Повинуясь наставлениям врача, Морэй использовал только четыре порции из восьми, пока выхаживал лорда Джорджа. Всякий раз, дав раненому лекарство, он удивлялся, как быстро зелье успокаивало, погружало в сон и, похоже, лишало сил. Под действием опиата человек не мог даже ворочаться и метаться в бреду.
С тех пор Морэй носил с собой оставшиеся четыре порции, слепо веря, что когда-нибудь волшебная сила порошка может понадобиться ему самому. Он понимал — если возникнет такая необходимость, он вряд ли сможет помочь себе сам, потому что будет слишком болен или слишком серьёзно ранен. И всё равно он никому не рассказал о лекарстве, полагая, что столь ценное снадобье может принести его владельцу беду.
Пальцы Морэя сжались на маленьком мешочке, но шотландский рыцарь колебался. А вдруг при своих скудных познаниях он подвергнет друга опасности? Ведь хотя снадобье и доказало свою силу, Морэя предупреждали, что при неверном применении оно таит в себе угрозу. Кроме того, даже если лекарство и облегчит состояние Синклера, оно наверняка не позволит им сегодня покинуть это место, поскольку раненый надолго погрузится в беспробудный сон. С другой стороны, Синклер страдал и другого средства помочь ему не было.

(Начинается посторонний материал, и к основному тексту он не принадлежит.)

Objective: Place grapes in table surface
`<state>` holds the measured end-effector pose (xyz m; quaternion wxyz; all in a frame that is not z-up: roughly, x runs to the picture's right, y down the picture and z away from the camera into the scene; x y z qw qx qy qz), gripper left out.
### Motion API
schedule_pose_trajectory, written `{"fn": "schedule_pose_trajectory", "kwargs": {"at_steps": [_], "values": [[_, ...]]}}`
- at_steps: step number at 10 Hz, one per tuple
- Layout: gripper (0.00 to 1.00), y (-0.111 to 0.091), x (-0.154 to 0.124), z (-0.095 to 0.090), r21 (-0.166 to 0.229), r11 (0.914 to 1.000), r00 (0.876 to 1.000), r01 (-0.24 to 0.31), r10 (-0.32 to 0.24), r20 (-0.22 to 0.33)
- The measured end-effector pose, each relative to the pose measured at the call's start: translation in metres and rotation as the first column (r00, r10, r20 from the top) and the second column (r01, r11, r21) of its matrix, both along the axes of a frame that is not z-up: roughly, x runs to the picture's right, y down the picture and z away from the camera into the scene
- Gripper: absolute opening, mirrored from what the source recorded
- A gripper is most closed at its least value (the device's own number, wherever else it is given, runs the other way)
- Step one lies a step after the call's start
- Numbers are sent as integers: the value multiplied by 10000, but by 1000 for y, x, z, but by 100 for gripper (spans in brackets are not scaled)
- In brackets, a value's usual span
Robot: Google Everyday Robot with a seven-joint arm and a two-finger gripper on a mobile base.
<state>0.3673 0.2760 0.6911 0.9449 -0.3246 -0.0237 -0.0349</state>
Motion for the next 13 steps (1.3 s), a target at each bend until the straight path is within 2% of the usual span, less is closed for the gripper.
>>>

Медленно, неохотно Морэй высвободил маленький пакетик и, открыв его, уставился на четыре крохотных свёрточка из белого муслина, в который были завёрнуты четыре оставшиеся порции. С волнением и трепетом он бережно развернул аккуратный пакетик, высыпал порошок в свою чашу, налил туда воды, перемешал, приподнял голову друга и помог ему проглотить снадобье, не пролив ни капли.
Потом Морэй снова поудобнее уложил Синклера и сел у него в ногах. Ждать пришлось недолго: не прошло и нескольких минут, как Синклер погрузился в глубокий сон. Его дыхание сделалось ровным. При виде этих перемен Морэй почувствовал облегчение, но криво усмехнулся, гадая, что же теперь с ними будет.